Barros shares these poignant images on his Instagram account, iabuelas, named after the well-known activist group Grandmothers of Plaza de Mayo. This group has spent over four decades tirelessly searching for the missing children of political dissidents who were taken during the dark period of Argentina’s history from 1976 to 1983. The dictatorship, marked by systematic theft and forced disappearances, saw babies taken from their parents and placed with families aligned with or connected to the regime.
By combining photos of the missing fathers and mothers from the Grandmothers’ public archive, Barros utilizes AI to generate potential images of their children. The app presents four possibilities for each combination, two male and two female, from which Barros selects the most realistic representation for each gender.
It is crucial to emphasize that Barros’ project does not aim to replace the DNA testing efforts led by the Grandmothers of Plaza de Mayo. Rather, it serves as a reminder to individuals over the age of 46 who may harbor doubts about their origins, sparking their conscience and raising awareness. It highlights the dedicated work of the grandmothers and the more than 133 grandchildren that have been successfully reunited with their families through genetic analysis.
While the Grandmothers appreciate Barros’ initiative, they stress that DNA testing remains the only infallible tool to establish the true identities of these missing individuals. The National Genetic Data Bank, established in 1987 with the Grandmothers’ advocacy, continues to carry out this crucial process.
Santiago Barros’ use of AI technology and collaboration with the Grandmothers of Plaza de Mayo shines a light on the ongoing quest to reclaim stolen identities.

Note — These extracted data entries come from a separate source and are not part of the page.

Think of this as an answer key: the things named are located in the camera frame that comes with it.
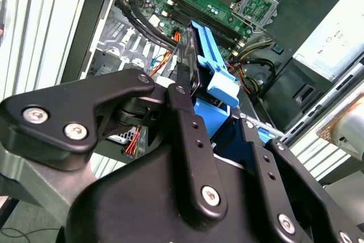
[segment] blue plastic bracket
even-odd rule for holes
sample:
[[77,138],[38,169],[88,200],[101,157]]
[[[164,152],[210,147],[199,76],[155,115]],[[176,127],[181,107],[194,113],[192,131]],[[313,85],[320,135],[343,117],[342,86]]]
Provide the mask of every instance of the blue plastic bracket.
[[211,71],[212,79],[207,87],[207,93],[232,108],[239,105],[239,86],[235,77],[228,72],[224,60],[217,48],[211,30],[192,21],[192,26],[198,31],[203,56],[198,55],[197,60],[204,68]]
[[214,136],[216,131],[230,116],[230,107],[227,105],[226,109],[220,109],[216,106],[208,104],[203,100],[197,98],[194,105],[195,113],[204,119],[207,133],[210,138]]

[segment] wire bundle
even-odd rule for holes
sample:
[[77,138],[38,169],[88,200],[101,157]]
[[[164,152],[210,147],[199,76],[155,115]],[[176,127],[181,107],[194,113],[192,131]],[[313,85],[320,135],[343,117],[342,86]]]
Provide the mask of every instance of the wire bundle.
[[[243,70],[240,68],[240,67],[236,67],[236,66],[234,66],[234,65],[227,65],[229,68],[232,68],[232,69],[234,69],[234,70],[236,70],[237,71],[237,73],[238,73],[238,75],[239,75],[239,78],[240,78],[240,82],[241,82],[241,84],[242,84],[242,86],[243,86],[243,88],[245,89],[245,91],[246,91],[246,93],[248,93],[249,95],[251,95],[251,94],[257,94],[258,92],[259,92],[259,85],[258,85],[258,83],[254,80],[254,79],[252,79],[252,78],[250,78],[250,77],[247,77],[244,73],[243,73]],[[253,89],[254,90],[252,90],[252,89],[250,89],[249,87],[248,87],[248,85],[245,83],[245,80],[244,79],[247,79],[249,82],[251,82],[252,83],[252,85],[253,85]]]
[[123,0],[116,0],[115,5],[121,9],[125,17],[133,25],[133,27],[139,31],[144,37],[156,45],[173,51],[177,46],[177,43],[171,38],[165,36],[158,31],[143,15],[138,7],[137,0],[130,0],[131,9],[135,15],[132,15],[131,11],[125,6]]
[[[176,41],[176,42],[179,42],[181,41],[181,32],[180,31],[176,31],[174,36],[173,36],[173,40]],[[163,67],[167,61],[169,60],[169,58],[171,57],[172,55],[172,51],[167,51],[164,56],[163,56],[163,59],[162,61],[157,65],[157,67],[150,73],[150,77],[152,77],[154,74],[157,73],[158,70],[161,69],[161,67]],[[155,60],[157,58],[159,58],[159,56],[157,56],[156,58],[153,59],[152,63],[153,64],[155,62]],[[128,154],[128,155],[131,155],[133,158],[135,158],[136,154],[137,154],[137,150],[138,150],[138,141],[139,141],[139,138],[140,138],[140,131],[141,131],[141,128],[138,127],[134,133],[134,136],[133,138],[131,139],[129,145],[126,147],[125,149],[125,153]]]
[[[180,31],[176,31],[174,36],[173,36],[173,40],[176,42],[181,41],[181,32]],[[158,72],[158,70],[160,70],[169,60],[169,58],[171,57],[172,52],[171,51],[167,51],[166,54],[164,54],[162,61],[159,63],[159,65],[150,73],[150,77],[152,77],[154,74],[156,74]]]
[[133,138],[131,139],[129,145],[125,149],[125,153],[131,155],[132,157],[135,157],[135,154],[137,153],[137,141],[140,137],[140,128],[137,127],[134,133]]
[[[228,64],[228,67],[233,69],[232,73],[235,73],[235,72],[238,73],[242,86],[244,87],[245,91],[248,94],[258,95],[259,85],[254,79],[244,75],[241,67],[243,65],[249,65],[249,64],[267,65],[270,67],[270,71],[272,72],[269,82],[274,80],[276,73],[275,73],[275,66],[274,66],[273,62],[271,62],[267,59],[263,59],[263,58],[249,59],[248,61],[246,60],[247,56],[249,54],[251,54],[252,52],[254,52],[258,49],[263,49],[263,48],[269,47],[273,43],[274,42],[272,40],[267,40],[267,41],[258,42],[258,43],[249,45],[244,50],[242,50],[238,54],[238,56],[231,59],[230,63]],[[253,87],[252,89],[248,87],[248,85],[245,82],[245,79],[248,80],[252,84],[252,87]]]

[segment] orange wire
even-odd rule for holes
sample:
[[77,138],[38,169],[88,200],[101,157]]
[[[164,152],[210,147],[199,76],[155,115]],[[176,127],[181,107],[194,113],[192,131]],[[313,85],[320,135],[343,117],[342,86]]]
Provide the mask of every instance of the orange wire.
[[[176,31],[174,36],[173,36],[173,40],[174,41],[181,41],[181,33],[179,31]],[[152,77],[154,74],[157,73],[158,70],[161,69],[161,67],[163,67],[166,62],[169,60],[169,57],[171,56],[172,52],[171,51],[167,51],[165,54],[164,54],[164,57],[162,59],[162,61],[159,63],[159,65],[150,73],[150,77]]]
[[[230,68],[234,68],[234,69],[236,69],[237,67],[235,67],[235,66],[233,66],[233,65],[227,65],[228,67],[230,67]],[[238,70],[237,70],[237,72],[238,72],[238,74],[239,74],[239,78],[240,78],[240,82],[241,82],[241,84],[243,85],[243,88],[245,89],[245,91],[250,95],[251,94],[251,92],[250,92],[250,90],[246,87],[246,85],[244,84],[244,81],[243,81],[243,79],[244,79],[244,73],[243,73],[243,70],[241,69],[241,68],[238,68]]]
[[131,147],[134,145],[135,141],[137,140],[137,136],[139,133],[139,128],[136,129],[133,138],[131,139],[131,142],[129,143],[129,145],[127,146],[125,152],[129,154],[129,150],[131,149]]

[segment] blue connector
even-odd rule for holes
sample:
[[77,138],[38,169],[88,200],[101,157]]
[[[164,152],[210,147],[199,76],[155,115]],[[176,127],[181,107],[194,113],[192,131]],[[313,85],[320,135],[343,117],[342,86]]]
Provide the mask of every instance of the blue connector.
[[211,30],[192,21],[192,26],[198,31],[202,52],[197,60],[204,68],[211,71],[212,79],[207,87],[207,93],[222,101],[232,108],[239,105],[239,86],[235,83],[235,77],[228,72],[224,60],[217,48]]

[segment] screw
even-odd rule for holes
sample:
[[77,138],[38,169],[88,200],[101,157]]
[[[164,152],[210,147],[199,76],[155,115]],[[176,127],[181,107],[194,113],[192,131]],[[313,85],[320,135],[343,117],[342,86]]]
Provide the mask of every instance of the screw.
[[282,228],[289,234],[294,234],[296,232],[295,226],[292,223],[292,221],[289,219],[288,216],[284,214],[280,214],[278,216],[279,224],[282,226]]
[[177,91],[182,93],[182,94],[186,94],[186,91],[184,91],[183,87],[180,87],[179,85],[176,87]]
[[344,243],[353,243],[350,239],[350,237],[344,233],[344,232],[339,232],[341,239],[343,240]]
[[214,188],[210,186],[203,186],[201,193],[203,198],[209,205],[218,206],[218,204],[220,203],[220,197]]
[[79,123],[70,123],[64,128],[64,134],[70,139],[79,141],[86,138],[87,129],[85,126],[80,125]]
[[147,76],[145,76],[144,74],[139,74],[138,79],[140,81],[142,81],[143,83],[146,83],[146,84],[149,83],[149,80],[148,80]]
[[284,147],[283,147],[283,145],[280,144],[280,142],[277,142],[277,146],[278,146],[279,150],[281,150],[281,151],[284,150]]
[[48,114],[41,108],[28,108],[23,112],[23,117],[27,122],[40,124],[48,119]]
[[253,127],[254,127],[254,125],[253,125],[250,121],[246,121],[245,123],[246,123],[246,125],[247,125],[249,128],[253,128]]

Ultimately, it is a poignant reminder of the unwavering determination and hope that drives the search for justice and reunification.
Frequently Asked Questions (FAQs)
1. How many children were taken during Argentina’s military dictatorship?
The Grandmothers of Plaza de Mayo estimate that around 500 children were snatched from their parents during the dictatorship.
2. What tool is indispensable in reuniting these children with their families?
DNA testing remains the only infallible tool to link these individuals with their families of origin. The National Genetic Data Bank, established in 1987, continues to carry out this vital testing.
3. How many grandchildren have been successfully reunited with their families so far?
The Grandmothers of Plaza de Mayo have located and reunited over 133 grandchildren through genetic analysis.